/screenshotbot

Primary LanguageJavaScriptGNU General Public License v3.0GPL-3.0

Screenshot Bot

Overview

Screenshot Bot is a Node.js application designed to automate the process of capturing full-page screenshots of websites. It can handle multiple URLs concurrently, generating both mobile and desktop screenshots for each URL provided in a CSV file. The bot ensures efficient processing by limiting the number of concurrent page loads and provides real-time feedback on the progress via a console-based progress bar.

Features

  • Concurrent Processing: Handles multiple URLs simultaneously with configurable concurrency.
  • Full-Page Screenshots: Captures the entire webpage for both mobile (500px wide) and desktop (1920px wide) views.
  • CSV Input and Output: Ingests URLs from a CSV file and logs the result (success or error) to an output CSV.
  • Automatic Directory Creation: Stores screenshots in a timestamped directory, ensuring organized output.
  • Progress Bar: Displays real-time progress updates in the console, including status messages for each step.

Requirements

  • Node.js (v14 or higher)
  • NPM (Node Package Manager)

Installation

  1. Clone the repository:

    git clone https://github.com/shayclark/screenshotbot.git
    cd screenshotbot
  2. Install dependencies:

    npm install
  3. Prepare the input CSV file:

    • Create a file named urls.csv in the root directory of the project.

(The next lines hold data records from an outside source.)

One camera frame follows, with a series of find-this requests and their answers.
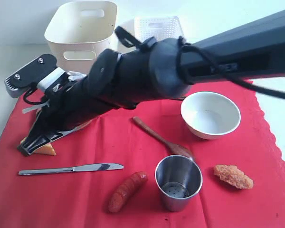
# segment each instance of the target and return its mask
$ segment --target metal cup
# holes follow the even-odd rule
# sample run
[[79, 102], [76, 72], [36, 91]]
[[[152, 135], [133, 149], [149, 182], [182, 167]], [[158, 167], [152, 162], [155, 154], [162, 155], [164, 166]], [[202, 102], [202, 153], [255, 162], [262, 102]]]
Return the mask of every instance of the metal cup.
[[181, 155], [162, 159], [155, 169], [155, 180], [161, 192], [161, 199], [170, 211], [183, 210], [203, 184], [197, 164]]

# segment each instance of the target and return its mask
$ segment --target bread slice
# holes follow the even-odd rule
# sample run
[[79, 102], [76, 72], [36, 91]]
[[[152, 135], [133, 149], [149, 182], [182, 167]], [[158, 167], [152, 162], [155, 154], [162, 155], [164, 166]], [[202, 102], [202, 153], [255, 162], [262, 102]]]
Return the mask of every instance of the bread slice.
[[40, 147], [37, 150], [35, 150], [34, 153], [53, 155], [53, 156], [56, 155], [56, 152], [55, 152], [53, 146], [50, 143]]

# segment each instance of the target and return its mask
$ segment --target perforated cup bottom
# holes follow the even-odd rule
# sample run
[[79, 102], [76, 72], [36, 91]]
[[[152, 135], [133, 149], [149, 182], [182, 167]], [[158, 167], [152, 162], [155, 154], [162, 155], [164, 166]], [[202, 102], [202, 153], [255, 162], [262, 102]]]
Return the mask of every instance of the perforated cup bottom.
[[161, 189], [169, 196], [175, 198], [186, 198], [189, 196], [188, 190], [182, 184], [177, 182], [165, 183]]

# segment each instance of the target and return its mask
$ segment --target white storage basket
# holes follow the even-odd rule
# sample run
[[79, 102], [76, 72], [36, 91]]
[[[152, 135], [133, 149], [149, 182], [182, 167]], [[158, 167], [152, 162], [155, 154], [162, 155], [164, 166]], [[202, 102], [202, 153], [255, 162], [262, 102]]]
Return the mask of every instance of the white storage basket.
[[134, 32], [135, 37], [140, 41], [145, 41], [150, 37], [156, 37], [159, 41], [184, 35], [177, 16], [163, 18], [136, 17], [134, 19]]
[[65, 71], [89, 73], [97, 56], [109, 48], [116, 15], [117, 5], [109, 1], [60, 6], [44, 34], [57, 65]]

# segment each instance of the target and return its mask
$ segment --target wooden spoon
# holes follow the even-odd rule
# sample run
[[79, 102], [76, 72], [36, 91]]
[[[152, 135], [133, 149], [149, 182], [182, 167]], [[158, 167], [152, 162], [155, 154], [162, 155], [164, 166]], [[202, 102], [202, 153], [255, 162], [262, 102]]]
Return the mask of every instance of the wooden spoon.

    • The file should contain one URL per line, like so:

      https://example.com
      https://another-example.com
      

Usage

  1. Run the bot:

    To start the screenshot process, run the following command in your terminal:

    node index.js
  2. Understanding the Output:

    • Screenshots:

      • Screenshots are saved in a timestamped directory under output/.

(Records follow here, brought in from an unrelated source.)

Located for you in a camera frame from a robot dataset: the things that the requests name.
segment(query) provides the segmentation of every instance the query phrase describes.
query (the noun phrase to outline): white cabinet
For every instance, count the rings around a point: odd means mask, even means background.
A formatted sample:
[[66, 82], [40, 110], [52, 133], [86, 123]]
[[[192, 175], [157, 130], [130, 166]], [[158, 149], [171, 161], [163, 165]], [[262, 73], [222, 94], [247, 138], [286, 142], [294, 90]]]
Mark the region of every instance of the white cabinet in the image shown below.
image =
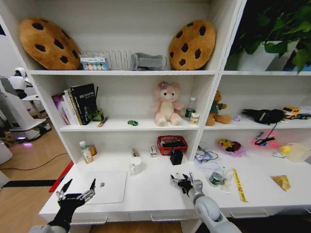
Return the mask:
[[[224, 71], [245, 3], [246, 0], [90, 0], [88, 4], [82, 0], [0, 0], [0, 24], [75, 163], [67, 176], [74, 177], [77, 172], [128, 170], [129, 145], [139, 150], [146, 164], [141, 174], [128, 175], [122, 203], [84, 205], [76, 210], [74, 223], [95, 224], [106, 219], [108, 222], [192, 219], [192, 226], [197, 227], [193, 204], [170, 184], [170, 174], [189, 171], [196, 179], [203, 180], [205, 193], [217, 201], [226, 216], [264, 217], [294, 207], [311, 210], [308, 198], [311, 185], [307, 180], [311, 176], [311, 166], [281, 163], [270, 156], [271, 151], [249, 147], [258, 131], [270, 129], [270, 126], [248, 118], [239, 123], [205, 126], [217, 88], [223, 92], [223, 102], [228, 104], [224, 113], [232, 116], [243, 108], [280, 108], [310, 101], [309, 72], [296, 76], [295, 72], [284, 71]], [[174, 71], [169, 66], [164, 71], [44, 70], [26, 54], [19, 41], [18, 25], [26, 17], [45, 17], [59, 24], [82, 50], [131, 50], [166, 56], [171, 38], [182, 26], [194, 19], [205, 18], [216, 28], [216, 47], [204, 69], [196, 71]], [[150, 109], [155, 101], [152, 90], [154, 84], [162, 80], [180, 83], [180, 101], [185, 105], [190, 96], [197, 97], [200, 114], [197, 126], [186, 121], [181, 126], [155, 125], [155, 114]], [[97, 105], [110, 117], [101, 128], [94, 122], [86, 126], [64, 126], [51, 99], [52, 95], [82, 83], [94, 83], [99, 87]], [[137, 120], [139, 125], [128, 125], [130, 119]], [[309, 128], [310, 121], [303, 120], [278, 124], [280, 144], [295, 140], [310, 145]], [[182, 165], [172, 166], [169, 157], [160, 154], [158, 158], [150, 158], [148, 146], [155, 145], [160, 135], [181, 135], [186, 139], [188, 150]], [[219, 137], [247, 144], [247, 156], [240, 159], [222, 154], [215, 147], [215, 139]], [[91, 164], [85, 164], [81, 159], [78, 143], [82, 140], [97, 147], [98, 154]], [[207, 182], [208, 174], [195, 168], [193, 158], [200, 141], [220, 154], [219, 163], [238, 170], [248, 203], [240, 201], [234, 182], [230, 187], [231, 194], [227, 195], [211, 187]], [[269, 177], [283, 174], [289, 176], [292, 185], [288, 192]], [[40, 215], [49, 220], [57, 211], [53, 194]]]

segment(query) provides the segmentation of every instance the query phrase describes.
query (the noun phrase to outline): black book
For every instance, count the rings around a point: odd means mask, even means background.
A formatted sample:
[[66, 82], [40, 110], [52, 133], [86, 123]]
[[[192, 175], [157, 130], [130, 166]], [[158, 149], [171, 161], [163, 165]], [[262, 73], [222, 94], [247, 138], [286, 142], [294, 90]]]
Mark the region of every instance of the black book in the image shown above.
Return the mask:
[[82, 124], [87, 125], [91, 121], [91, 106], [94, 107], [94, 84], [90, 83], [72, 86], [70, 89], [72, 91]]

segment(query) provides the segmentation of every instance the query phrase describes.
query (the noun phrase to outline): book
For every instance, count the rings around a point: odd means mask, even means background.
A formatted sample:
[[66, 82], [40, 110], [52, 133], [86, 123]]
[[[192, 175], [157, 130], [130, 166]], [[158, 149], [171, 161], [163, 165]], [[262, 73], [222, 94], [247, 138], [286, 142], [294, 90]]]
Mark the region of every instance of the book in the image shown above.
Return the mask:
[[64, 110], [64, 107], [63, 107], [63, 104], [62, 102], [64, 102], [64, 99], [63, 99], [63, 94], [64, 93], [59, 93], [59, 94], [56, 94], [56, 95], [53, 95], [52, 96], [52, 99], [54, 101], [54, 104], [56, 106], [56, 109], [64, 123], [64, 125], [70, 125], [70, 122], [68, 120], [68, 117], [65, 113], [65, 110]]
[[82, 124], [87, 125], [91, 121], [90, 107], [95, 100], [94, 84], [90, 83], [72, 86], [70, 89], [74, 97]]
[[69, 120], [70, 125], [77, 125], [77, 123], [74, 120], [71, 108], [69, 107], [69, 103], [68, 103], [68, 100], [67, 100], [65, 94], [63, 94], [63, 99], [64, 99], [64, 101], [62, 101], [61, 103], [63, 105], [64, 111], [66, 113], [66, 116]]
[[71, 109], [74, 121], [76, 122], [76, 125], [80, 125], [79, 119], [77, 117], [78, 110], [77, 110], [77, 112], [74, 110], [74, 106], [73, 106], [74, 105], [74, 99], [73, 99], [73, 96], [70, 97], [71, 90], [67, 89], [64, 91], [64, 93], [65, 93], [66, 99], [68, 101], [69, 107]]
[[78, 111], [78, 108], [77, 108], [77, 105], [76, 105], [76, 101], [74, 100], [74, 96], [73, 96], [71, 90], [68, 91], [68, 95], [69, 95], [71, 104], [73, 106], [74, 112], [76, 113], [76, 117], [78, 119], [79, 125], [83, 125], [81, 117], [80, 117], [80, 114], [79, 114], [79, 111]]

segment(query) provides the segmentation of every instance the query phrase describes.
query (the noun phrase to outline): wire rack
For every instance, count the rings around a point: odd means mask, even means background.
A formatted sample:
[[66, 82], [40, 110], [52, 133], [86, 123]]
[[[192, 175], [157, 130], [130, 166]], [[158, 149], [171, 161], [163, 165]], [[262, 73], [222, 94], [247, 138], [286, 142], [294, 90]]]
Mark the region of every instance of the wire rack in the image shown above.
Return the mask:
[[83, 56], [103, 56], [110, 70], [131, 70], [131, 51], [81, 51]]

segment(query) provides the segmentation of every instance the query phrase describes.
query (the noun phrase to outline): yellow tape measure
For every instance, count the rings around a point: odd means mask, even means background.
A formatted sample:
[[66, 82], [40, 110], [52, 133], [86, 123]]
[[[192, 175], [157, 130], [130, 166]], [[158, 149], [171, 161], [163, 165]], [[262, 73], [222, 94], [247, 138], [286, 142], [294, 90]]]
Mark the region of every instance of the yellow tape measure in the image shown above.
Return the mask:
[[243, 202], [248, 202], [248, 201], [246, 200], [246, 198], [245, 198], [245, 195], [244, 195], [244, 192], [243, 192], [243, 188], [242, 188], [242, 185], [241, 185], [239, 176], [238, 176], [238, 172], [236, 171], [235, 168], [233, 168], [232, 170], [233, 170], [233, 172], [234, 172], [235, 184], [237, 185], [240, 199], [241, 199], [241, 201], [243, 201]]

      • Each screenshot is saved with a filename that corresponds to the URL, followed by -mobile or -desktop, and saved as a .png file.

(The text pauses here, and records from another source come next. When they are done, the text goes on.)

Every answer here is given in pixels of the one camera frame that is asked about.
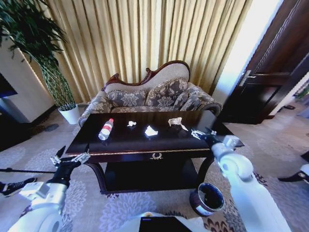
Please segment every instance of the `water bottle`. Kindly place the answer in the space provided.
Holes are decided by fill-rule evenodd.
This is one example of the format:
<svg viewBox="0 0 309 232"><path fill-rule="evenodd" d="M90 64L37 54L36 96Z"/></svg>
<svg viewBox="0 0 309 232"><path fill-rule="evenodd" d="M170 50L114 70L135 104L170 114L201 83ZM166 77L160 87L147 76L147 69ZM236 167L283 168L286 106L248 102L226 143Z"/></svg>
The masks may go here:
<svg viewBox="0 0 309 232"><path fill-rule="evenodd" d="M100 133L98 134L98 138L100 140L107 140L108 136L110 135L111 133L111 130L112 130L112 126L113 126L113 122L114 122L114 119L110 118L110 120L108 120L102 130L100 131Z"/></svg>

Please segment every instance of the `wall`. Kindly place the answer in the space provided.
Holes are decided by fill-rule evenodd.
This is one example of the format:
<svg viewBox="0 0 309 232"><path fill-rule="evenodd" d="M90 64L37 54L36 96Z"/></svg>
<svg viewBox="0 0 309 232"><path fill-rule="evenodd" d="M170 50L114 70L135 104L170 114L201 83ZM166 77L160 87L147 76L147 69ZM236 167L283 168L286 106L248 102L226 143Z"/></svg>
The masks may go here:
<svg viewBox="0 0 309 232"><path fill-rule="evenodd" d="M253 0L227 59L213 97L225 103L233 92L283 0Z"/></svg>
<svg viewBox="0 0 309 232"><path fill-rule="evenodd" d="M0 48L0 72L18 93L0 100L0 105L19 122L32 122L54 105L37 75L21 51L15 50L14 59L8 51L11 41L3 41Z"/></svg>
<svg viewBox="0 0 309 232"><path fill-rule="evenodd" d="M284 107L285 105L288 105L293 99L293 95L299 90L299 88L302 87L302 85L308 81L309 79L309 72L294 86L294 88L285 96L285 98L282 99L282 101L276 106L275 109L273 109L272 112L270 112L269 115L275 115L281 107Z"/></svg>

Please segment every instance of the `sofa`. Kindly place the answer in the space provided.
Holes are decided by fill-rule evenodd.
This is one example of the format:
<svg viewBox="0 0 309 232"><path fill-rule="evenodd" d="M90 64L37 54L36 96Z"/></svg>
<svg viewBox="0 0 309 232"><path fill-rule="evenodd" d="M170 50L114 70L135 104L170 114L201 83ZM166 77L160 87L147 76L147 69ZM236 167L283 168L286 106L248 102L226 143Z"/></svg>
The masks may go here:
<svg viewBox="0 0 309 232"><path fill-rule="evenodd" d="M80 117L79 126L97 113L210 110L215 116L220 114L222 105L189 82L190 69L185 62L170 61L146 71L146 77L135 84L121 81L118 73L112 76Z"/></svg>

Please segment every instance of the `patterned rug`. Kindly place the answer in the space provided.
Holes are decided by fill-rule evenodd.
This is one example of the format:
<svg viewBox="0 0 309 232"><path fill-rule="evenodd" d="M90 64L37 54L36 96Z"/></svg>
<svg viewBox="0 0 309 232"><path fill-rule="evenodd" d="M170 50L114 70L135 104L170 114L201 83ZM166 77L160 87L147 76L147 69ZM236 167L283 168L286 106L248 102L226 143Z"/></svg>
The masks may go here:
<svg viewBox="0 0 309 232"><path fill-rule="evenodd" d="M259 182L266 186L294 232L309 231L309 185L283 183L277 177L290 176L306 162L300 155L309 150L309 119L296 116L302 110L283 109L274 119L259 125L227 124L244 143L238 152L248 157ZM63 145L70 145L79 128L68 124L58 111L51 113L33 132L33 137L0 153L0 168L54 171L50 161ZM203 159L193 159L198 169ZM51 174L0 173L0 181L17 182L38 177L46 181ZM230 195L229 183L213 164L205 181L216 185L225 197L222 211L204 217L204 226L212 232L243 232L242 220ZM146 211L194 218L189 196L192 190L173 190L101 195L95 174L88 166L73 171L63 212L63 232L111 232L126 220ZM0 197L0 231L7 231L21 216L29 202L16 194Z"/></svg>

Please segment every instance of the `shoe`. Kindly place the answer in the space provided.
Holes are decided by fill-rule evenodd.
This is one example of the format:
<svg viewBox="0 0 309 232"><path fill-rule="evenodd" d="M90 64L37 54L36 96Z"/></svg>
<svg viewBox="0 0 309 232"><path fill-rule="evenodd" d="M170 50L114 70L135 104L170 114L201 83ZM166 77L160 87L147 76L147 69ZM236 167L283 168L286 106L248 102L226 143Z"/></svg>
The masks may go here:
<svg viewBox="0 0 309 232"><path fill-rule="evenodd" d="M6 197L10 197L16 194L17 191L22 189L26 184L36 182L37 180L37 178L29 178L21 182L6 184L3 191L1 191L0 193L2 193Z"/></svg>

      • Example directory structure:

        screenshotbot/
        ├── output/
        │   ├── 20240820123456/  // Timestamped folder
        │   │   ├── output.csv   // Log of the run
        │   │   └── screenshots/
        │   │       ├── example_com-mobile.png
        │   │       └── example_com-desktop.png
        ├── urls.csv
        ├── package.json
        └── index.js
        
    • Output CSV:

      • The bot generates an output.csv file inside the timestamped folder.
      • The CSV file logs the status of each URL (e.g., success, error - 404, etc.).
  3. Customizing the Concurrency:

    • The script processes URLs in batches to manage memory usage.
    • You can adjust the concurrency limit by modifying the MAX_CONCURRENT_PAGES variable in index.js.

Progress Bar

During execution, the bot displays a progress bar in the console. This bar shows:

  • The current progress (number of URLs processed).
  • The percentage completed.
  • A status message indicating the current operation (e.g., "Loading URL", "Taking screenshot", etc.).

Error Handling

If a URL returns a status other than 200, the bot logs the error in the output CSV and skips taking screenshots for that URL. Common error codes like 301, 404, etc., are noted in the CSV file next to the URL.

Example Use Case

Suppose you have a list of 50 URLs you want to monitor regularly. With this bot, you can automate the process of capturing screenshots for both mobile and desktop views, organize them by date, and have an error log if something goes wrong with specific URLs.

Troubleshooting

  • Out of Memory: If your machine runs out of memory, try reducing the MAX_CONCURRENT_PAGES variable.
  • No Output: Ensure that your urls.csv is correctly formatted with one URL per line.

License

This project is licensed under the GNU General Public License v3.0. You can redistribute it and/or modify it under the terms of the GNU General Public License as published by the Free Software Foundation, either version 3 of the License, or (at your option) any later version.